Und wie plant das Unternehmen die Begehrlichkeit aufrechtzuerhalten? Es gehe letztlich um eine „gute Kanalsteuerung“, sagte Källenius.
„Wir wollen nicht einfach nur Stückzahlen machen, sondern den Absatz gut managen.“Bis auf Weiteres werden die Geschäfte des Unternehmens ohnehin noch durch die künstliche Verknappung wegen des anhaltenden Halbleitermangels bestimmt. Man arbeite aber daran, sich Alternativen zu erschließen, sagte Källenius. „Wir loten überall Beschaffungsquellen aus.“
Zeitgleich mit dem Fokus auf Luxus setzt die Unternehmensgruppe auf die Elektromobilität. Der Absatz von elektrisch angetriebenen Autos hat sich nach Unternehmensangaben im vergangenen Jahr um 64 Prozent auf 272 000 Fahrzeuge (reine Elektroautos und Plugin-Hybride) erhöht. Aktuell lägen aber allein noch 20 000 Bestellungen des Elektro-Modells EQS vor. Für das Jahr 2022 plant der Konzern die
Markteinführung weiterer E-Autos, wie das Modell EQE und den EQS SUV. Bis 2025 hat sich das Unternehmen das Ziel gesetzt, dass jeder zweite neue Mercedes elektrisch fahren soll. Bis zum Ende des Jahrzehnts will die Marke vollelektrisch werden. Zusätzlich werden die Autos immer intelligenter. Nicht nur bei der Elektromobilität, sondern auch bei der Fahrzeug-Software möchte der Konzern führend werden. Hier bediente sich Källenius am Donnerstag erneut an Modereferenzen. Das Auto solle wie ein digitaler Maßanzug für den Kunden sein, seine Bedürfnisse automatisch erkennen und lernen, „wie der Fahrer sein Auto am liebsten nutzt“.
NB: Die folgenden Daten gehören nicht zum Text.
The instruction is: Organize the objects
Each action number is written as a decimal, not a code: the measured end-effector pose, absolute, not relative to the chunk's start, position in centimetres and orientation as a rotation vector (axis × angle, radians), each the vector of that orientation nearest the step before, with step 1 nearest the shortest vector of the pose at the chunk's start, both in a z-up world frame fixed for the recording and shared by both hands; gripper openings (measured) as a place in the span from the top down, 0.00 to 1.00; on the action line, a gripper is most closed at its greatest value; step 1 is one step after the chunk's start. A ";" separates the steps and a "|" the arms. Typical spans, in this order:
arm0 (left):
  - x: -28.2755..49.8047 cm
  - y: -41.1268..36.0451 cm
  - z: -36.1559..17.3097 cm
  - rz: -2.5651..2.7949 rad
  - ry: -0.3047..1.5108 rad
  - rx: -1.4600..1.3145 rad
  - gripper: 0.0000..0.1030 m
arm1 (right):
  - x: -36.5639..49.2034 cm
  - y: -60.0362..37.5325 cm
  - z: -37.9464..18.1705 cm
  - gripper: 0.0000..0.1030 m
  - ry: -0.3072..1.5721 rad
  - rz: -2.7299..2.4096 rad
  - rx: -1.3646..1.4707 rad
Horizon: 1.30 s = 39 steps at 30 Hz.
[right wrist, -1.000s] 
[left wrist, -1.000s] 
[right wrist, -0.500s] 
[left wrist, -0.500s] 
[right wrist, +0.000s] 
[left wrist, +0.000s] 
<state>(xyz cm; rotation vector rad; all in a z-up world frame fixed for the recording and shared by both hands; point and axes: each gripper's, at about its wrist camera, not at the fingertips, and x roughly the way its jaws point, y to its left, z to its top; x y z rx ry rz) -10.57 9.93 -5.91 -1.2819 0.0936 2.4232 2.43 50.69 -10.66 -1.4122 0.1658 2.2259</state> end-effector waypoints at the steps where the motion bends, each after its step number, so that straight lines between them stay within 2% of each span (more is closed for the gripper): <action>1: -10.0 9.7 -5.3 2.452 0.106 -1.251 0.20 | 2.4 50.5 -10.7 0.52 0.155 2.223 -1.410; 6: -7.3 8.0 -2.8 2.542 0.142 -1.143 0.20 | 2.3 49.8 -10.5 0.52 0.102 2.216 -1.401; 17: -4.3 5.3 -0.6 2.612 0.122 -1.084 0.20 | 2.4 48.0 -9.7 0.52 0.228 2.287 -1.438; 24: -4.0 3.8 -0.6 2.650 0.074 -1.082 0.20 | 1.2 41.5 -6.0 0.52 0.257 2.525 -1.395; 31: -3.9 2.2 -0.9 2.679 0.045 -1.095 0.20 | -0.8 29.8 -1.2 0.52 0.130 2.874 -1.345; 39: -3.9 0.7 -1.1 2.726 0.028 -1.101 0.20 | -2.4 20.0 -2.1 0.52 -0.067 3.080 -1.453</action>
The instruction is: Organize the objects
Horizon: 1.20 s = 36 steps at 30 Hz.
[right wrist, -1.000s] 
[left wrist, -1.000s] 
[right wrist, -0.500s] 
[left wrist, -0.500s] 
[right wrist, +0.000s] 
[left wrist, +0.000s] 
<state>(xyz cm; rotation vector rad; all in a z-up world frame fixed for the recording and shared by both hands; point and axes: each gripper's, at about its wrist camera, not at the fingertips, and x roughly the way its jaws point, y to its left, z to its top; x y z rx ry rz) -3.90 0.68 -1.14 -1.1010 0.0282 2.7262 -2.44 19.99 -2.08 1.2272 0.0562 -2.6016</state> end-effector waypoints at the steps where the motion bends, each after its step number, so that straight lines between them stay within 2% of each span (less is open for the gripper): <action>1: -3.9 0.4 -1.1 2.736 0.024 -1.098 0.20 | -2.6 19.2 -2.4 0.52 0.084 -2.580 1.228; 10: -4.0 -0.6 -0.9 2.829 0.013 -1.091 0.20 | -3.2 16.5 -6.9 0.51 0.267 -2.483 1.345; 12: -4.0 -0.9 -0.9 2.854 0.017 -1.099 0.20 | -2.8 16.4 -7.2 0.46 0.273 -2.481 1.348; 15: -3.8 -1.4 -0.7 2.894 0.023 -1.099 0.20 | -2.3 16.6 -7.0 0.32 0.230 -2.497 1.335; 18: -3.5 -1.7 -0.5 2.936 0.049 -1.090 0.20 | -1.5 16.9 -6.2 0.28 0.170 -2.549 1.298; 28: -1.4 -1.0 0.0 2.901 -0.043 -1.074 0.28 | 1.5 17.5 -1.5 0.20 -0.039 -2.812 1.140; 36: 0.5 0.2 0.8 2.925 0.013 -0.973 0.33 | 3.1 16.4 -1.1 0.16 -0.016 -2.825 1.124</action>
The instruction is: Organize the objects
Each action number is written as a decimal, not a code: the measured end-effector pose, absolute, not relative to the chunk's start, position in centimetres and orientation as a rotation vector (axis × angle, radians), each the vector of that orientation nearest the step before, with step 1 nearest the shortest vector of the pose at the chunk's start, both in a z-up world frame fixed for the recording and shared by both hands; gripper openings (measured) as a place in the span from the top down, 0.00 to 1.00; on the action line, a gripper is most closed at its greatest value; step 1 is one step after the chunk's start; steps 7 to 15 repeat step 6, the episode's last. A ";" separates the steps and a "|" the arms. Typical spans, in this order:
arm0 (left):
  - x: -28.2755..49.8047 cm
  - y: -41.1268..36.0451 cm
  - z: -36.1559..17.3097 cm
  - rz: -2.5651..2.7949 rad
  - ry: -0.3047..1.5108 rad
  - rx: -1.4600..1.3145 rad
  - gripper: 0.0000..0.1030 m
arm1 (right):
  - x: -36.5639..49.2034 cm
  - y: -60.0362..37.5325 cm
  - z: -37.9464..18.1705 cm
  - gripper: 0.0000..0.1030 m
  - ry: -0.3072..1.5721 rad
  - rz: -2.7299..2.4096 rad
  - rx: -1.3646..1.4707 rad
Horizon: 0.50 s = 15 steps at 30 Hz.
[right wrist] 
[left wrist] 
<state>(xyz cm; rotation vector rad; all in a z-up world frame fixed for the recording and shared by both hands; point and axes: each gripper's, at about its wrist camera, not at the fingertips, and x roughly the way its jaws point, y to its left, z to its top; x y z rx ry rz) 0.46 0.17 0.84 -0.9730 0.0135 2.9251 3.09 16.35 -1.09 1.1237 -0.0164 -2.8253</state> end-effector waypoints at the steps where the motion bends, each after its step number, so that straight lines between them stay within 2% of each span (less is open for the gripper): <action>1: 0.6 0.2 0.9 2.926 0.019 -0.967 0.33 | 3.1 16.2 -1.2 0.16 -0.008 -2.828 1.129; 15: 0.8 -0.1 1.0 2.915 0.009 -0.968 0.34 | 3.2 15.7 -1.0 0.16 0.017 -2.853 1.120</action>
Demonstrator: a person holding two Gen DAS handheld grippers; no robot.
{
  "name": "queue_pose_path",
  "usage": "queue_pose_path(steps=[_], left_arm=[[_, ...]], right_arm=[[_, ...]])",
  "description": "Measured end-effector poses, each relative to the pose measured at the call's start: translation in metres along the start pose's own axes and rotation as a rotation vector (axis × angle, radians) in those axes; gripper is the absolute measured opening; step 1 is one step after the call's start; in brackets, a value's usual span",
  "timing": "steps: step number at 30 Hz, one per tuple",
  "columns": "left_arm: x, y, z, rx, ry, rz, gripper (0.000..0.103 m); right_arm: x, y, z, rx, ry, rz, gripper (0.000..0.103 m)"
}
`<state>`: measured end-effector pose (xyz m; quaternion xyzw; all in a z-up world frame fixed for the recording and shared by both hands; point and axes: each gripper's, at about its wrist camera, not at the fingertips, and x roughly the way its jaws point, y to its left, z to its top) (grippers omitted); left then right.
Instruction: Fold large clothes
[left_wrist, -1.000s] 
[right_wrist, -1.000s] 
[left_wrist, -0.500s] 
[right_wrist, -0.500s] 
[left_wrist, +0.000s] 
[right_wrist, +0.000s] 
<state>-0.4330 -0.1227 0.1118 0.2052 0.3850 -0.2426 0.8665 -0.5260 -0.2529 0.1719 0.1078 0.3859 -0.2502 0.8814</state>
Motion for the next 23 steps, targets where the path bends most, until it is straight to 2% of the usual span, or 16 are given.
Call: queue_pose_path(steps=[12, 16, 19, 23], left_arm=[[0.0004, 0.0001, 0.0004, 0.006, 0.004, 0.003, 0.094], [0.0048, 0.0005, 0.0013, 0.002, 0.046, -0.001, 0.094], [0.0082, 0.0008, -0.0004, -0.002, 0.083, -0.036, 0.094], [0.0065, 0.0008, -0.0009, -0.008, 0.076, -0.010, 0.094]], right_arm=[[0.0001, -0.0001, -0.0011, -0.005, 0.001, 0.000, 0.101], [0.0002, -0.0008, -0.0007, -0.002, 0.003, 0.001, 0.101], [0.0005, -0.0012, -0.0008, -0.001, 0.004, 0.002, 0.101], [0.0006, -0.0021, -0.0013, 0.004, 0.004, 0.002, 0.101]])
Als erster Autobauer plant Mercedes-Benz außerdem, in den USA in diesem Jahr autonomes Fahren einzuführen. Die entsprechenden Diskussionen mit den Behörden vor Ort liefen bereits. „Das Ziel ist, die Technologie in diesem Jahr dort ausrollen zu können“, sagte Källenius. Auch in China spreche der Hersteller mit den Behörden über die Einführung der Technik. Hierzulande hat der Autobauer bereits grünes Licht bekommen: Ende vergangenen Jahres hatte Mercedes-Benz als erster Hersteller weltweit vom Kraftfahrtbundesamt eine Typgenehmigung für die dritte von fünf Automatisierungsstufen erhalten.
Für dieses Jahr hat sich der Autobauer das Ziel gesetzt, den Konzernumsatz leicht zu erhöhen, das Ergebnis vor Zinsen und Steuern will man auf Vorjahresniveau halten. Der Absatz soll 2022 leicht steigen. Bei den Luxusmodellen will Mercedes-Benz sogar zweistellig zulegen. Das Unternehmen plant 2022 mit einer um Sondereffekte bereinigten Marge vor Zinsen und Steuern von 11,5 bis 13 Prozent. Finanzvorstand Harald Wilhelm sagte aber auch, dass weiter an Kosten gespart werden müsse. Dem Sparkurs fielen in der Vergangenheit bereits Zehntausende Jobs zum Opfer. Beschäftigt waren Ende vergangenen Jahres gut 172 000 Menschen.
Überschattet wurde die Präsentation der Jahreszahlen am Donnerstag von dem russischen Angriff auf die Ukraine. Källenius äußerte sich besorgt. Die Auswirkungen seien für den Hersteller noch unklar, das gelte auch für Rohstoffe. Mercedes-Benz habe keinen Standort in der Ukraine, aber ein Werk in der Nähe von Moskau mit rund 1000 Beschäftigten. Selbstverständlich sei das Management mit den Mitarbeitern vor Ort in Kontakt. Wie es jetzt weitergehe, sei abzuwarten. Die Entscheidungen träfen in dieser Krise in jedem Fall die Experten in der Politik – und nicht die Wirtschaft.